Problem to work on -
Take the material below and output exactly the run of lines from the one containing "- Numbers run" down to the one containing "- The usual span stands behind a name", with both included.

Dataset excerpt -
# # # #

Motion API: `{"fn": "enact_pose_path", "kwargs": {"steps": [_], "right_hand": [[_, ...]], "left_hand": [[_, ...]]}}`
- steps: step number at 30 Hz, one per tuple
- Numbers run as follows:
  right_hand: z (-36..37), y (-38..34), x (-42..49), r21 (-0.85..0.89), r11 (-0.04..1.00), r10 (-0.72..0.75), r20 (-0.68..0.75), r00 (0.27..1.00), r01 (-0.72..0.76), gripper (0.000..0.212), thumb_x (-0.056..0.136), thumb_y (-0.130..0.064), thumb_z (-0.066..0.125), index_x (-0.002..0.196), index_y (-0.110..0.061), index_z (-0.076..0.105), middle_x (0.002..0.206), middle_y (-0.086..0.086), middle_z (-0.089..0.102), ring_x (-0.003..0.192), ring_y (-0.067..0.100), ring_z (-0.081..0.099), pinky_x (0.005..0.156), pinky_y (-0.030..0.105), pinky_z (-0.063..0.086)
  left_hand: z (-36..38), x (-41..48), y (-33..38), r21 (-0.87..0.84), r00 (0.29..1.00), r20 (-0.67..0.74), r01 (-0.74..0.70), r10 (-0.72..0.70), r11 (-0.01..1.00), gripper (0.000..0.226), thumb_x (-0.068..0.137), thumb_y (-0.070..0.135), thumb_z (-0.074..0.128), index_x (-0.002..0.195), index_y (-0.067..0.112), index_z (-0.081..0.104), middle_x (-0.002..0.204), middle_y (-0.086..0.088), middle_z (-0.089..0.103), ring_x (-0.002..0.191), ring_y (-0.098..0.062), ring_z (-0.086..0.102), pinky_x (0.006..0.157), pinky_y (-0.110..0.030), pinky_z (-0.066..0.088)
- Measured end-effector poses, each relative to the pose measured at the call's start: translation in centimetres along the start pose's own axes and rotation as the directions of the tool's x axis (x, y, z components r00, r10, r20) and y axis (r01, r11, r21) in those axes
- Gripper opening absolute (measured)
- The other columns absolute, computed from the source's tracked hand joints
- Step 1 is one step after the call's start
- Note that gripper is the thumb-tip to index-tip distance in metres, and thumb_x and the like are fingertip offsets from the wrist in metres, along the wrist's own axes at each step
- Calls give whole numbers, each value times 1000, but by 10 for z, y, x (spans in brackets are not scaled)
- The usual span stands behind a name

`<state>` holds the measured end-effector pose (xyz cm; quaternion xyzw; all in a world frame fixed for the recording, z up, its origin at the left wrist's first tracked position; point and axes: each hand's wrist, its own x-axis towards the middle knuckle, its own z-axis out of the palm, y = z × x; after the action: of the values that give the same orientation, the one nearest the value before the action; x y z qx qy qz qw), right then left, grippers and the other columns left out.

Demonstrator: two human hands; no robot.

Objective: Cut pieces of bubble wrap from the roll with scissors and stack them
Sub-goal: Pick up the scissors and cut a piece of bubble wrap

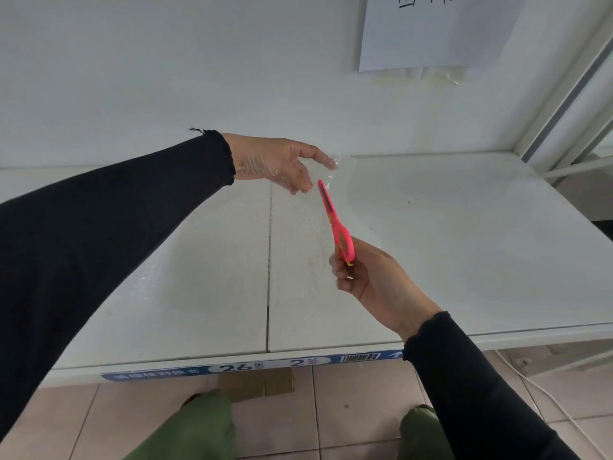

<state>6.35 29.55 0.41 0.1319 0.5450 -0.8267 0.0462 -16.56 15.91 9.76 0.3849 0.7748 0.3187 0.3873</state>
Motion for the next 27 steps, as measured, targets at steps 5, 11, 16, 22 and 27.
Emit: {"fn": "enact_pose_path", "kwargs": {"steps": [5, 11, 16, 22, 27], "right_hand": [[0, -3, 3, 28, 999, 34, -3, 999, -34, 22, 100, -25, 51, 81, -15, 55, 76, 4, 52, 63, 14, 42, 59, 27, 35], [1, -2, 1, -8, 1000, -16, -36, 999, 16, 19, 101, -16, 47, 84, -10, 51, 73, 5, 49, 62, 14, 41, 58, 28, 33], [0, -3, 3, -8, 1000, -17, -36, 999, 17, 22, 101, -20, 48, 81, -13, 54, 75, 4, 50, 63, 14, 41, 57, 27, 35], [0, -2, 3, -23, 999, -44, -39, 998, 43, 24, 103, -20, 46, 82, -12, 54, 74, 3, 50, 64, 14, 41, 59, 27, 34], [0, -2, 3, -25, 999, -44, -48, 998, 43, 24, 102, -19, 46, 81, -12, 55, 76, 4, 50, 64, 14, 41, 58, 27, 35]], "left_hand": [[9, -1, 6, 41, 1000, 6, 16, -16, 999, 51, 94, 10, 69, 138, 33, 57, 83, 0, 62, 72, -10, 60, 84, -20, 49], [9, -2, 11, 53, 1000, 13, 8, -8, 999, 53, 93, 12, 70, 139, 33, 55, 81, 4, 62, 73, -11, 60, 85, -19, 48], [14, -2, 13, 68, 999, 37, 7, -9, 998, 55, 92, 13, 71, 140, 34, 54, 81, 2, 62, 73, -11, 60, 84, -19, 48], [18, 0, 14, 80, 998, 64, -3, -2, 997, 57, 93, 12, 70, 142, 35, 52, 88, -4, 64, 74, -11, 60, 81, -17, 49], [18, 1, 13, 69, 998, 70, 1, -6, 998, 59, 92, 13, 71, 143, 36, 51, 81, 1, 64, 73, -9, 62, 81, -17, 50]]}}
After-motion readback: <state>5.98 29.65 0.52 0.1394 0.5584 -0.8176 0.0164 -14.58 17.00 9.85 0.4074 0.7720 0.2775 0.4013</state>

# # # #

Solved problem -
- Numbers run as follows:
  right_hand: z (-36..37), y (-38..34), x (-42..49), r21 (-0.85..0.89), r11 (-0.04..1.00), r10 (-0.72..0.75), r20 (-0.68..0.75), r00 (0.27..1.00), r01 (-0.72..0.76), gripper (0.000..0.212), thumb_x (-0.056..0.136), thumb_y (-0.130..0.064), thumb_z (-0.066..0.125), index_x (-0.002..0.196), index_y (-0.110..0.061), index_z (-0.076..0.105), middle_x (0.002..0.206), middle_y (-0.086..0.086), middle_z (-0.089..0.102), ring_x (-0.003..0.192), ring_y (-0.067..0.100), ring_z (-0.081..0.099), pinky_x (0.005..0.156), pinky_y (-0.030..0.105), pinky_z (-0.063..0.086)
  left_hand: z (-36..38), x (-41..48), y (-33..38), r21 (-0.87..0.84), r00 (0.29..1.00), r20 (-0.67..0.74), r01 (-0.74..0.70), r10 (-0.72..0.70), r11 (-0.01..1.00), gripper (0.000..0.226), thumb_x (-0.068..0.137), thumb_y (-0.070..0.135), thumb_z (-0.074..0.128), index_x (-0.002..0.195), index_y (-0.067..0.112), index_z (-0.081..0.104), middle_x (-0.002..0.204), middle_y (-0.086..0.088), middle_z (-0.089..0.103), ring_x (-0.002..0.191), ring_y (-0.098..0.062), ring_z (-0.086..0.102), pinky_x (0.006..0.157), pinky_y (-0.110..0.030), pinky_z (-0.066..0.088)
- Measured end-effector poses, each relative to the pose measured at the call's start: translation in centimetres along the start pose's own axes and rotation as the directions of the tool's x axis (x, y, z components r00, r10, r20) and y axis (r01, r11, r21) in those axes
- Gripper opening absolute (measured)
- The other columns absolute, computed from the source's tracked hand joints
- Step 1 is one step after the call's start
- Note that gripper is the thumb-tip to index-tip distance in metres, and thumb_x and the like are fingertip offsets from the wrist in metres, along the wrist's own axes at each step
- Calls give whole numbers, each value times 1000, but by 10 for z, y, x (spans in brackets are not scaled)
- The usual span stands behind a name

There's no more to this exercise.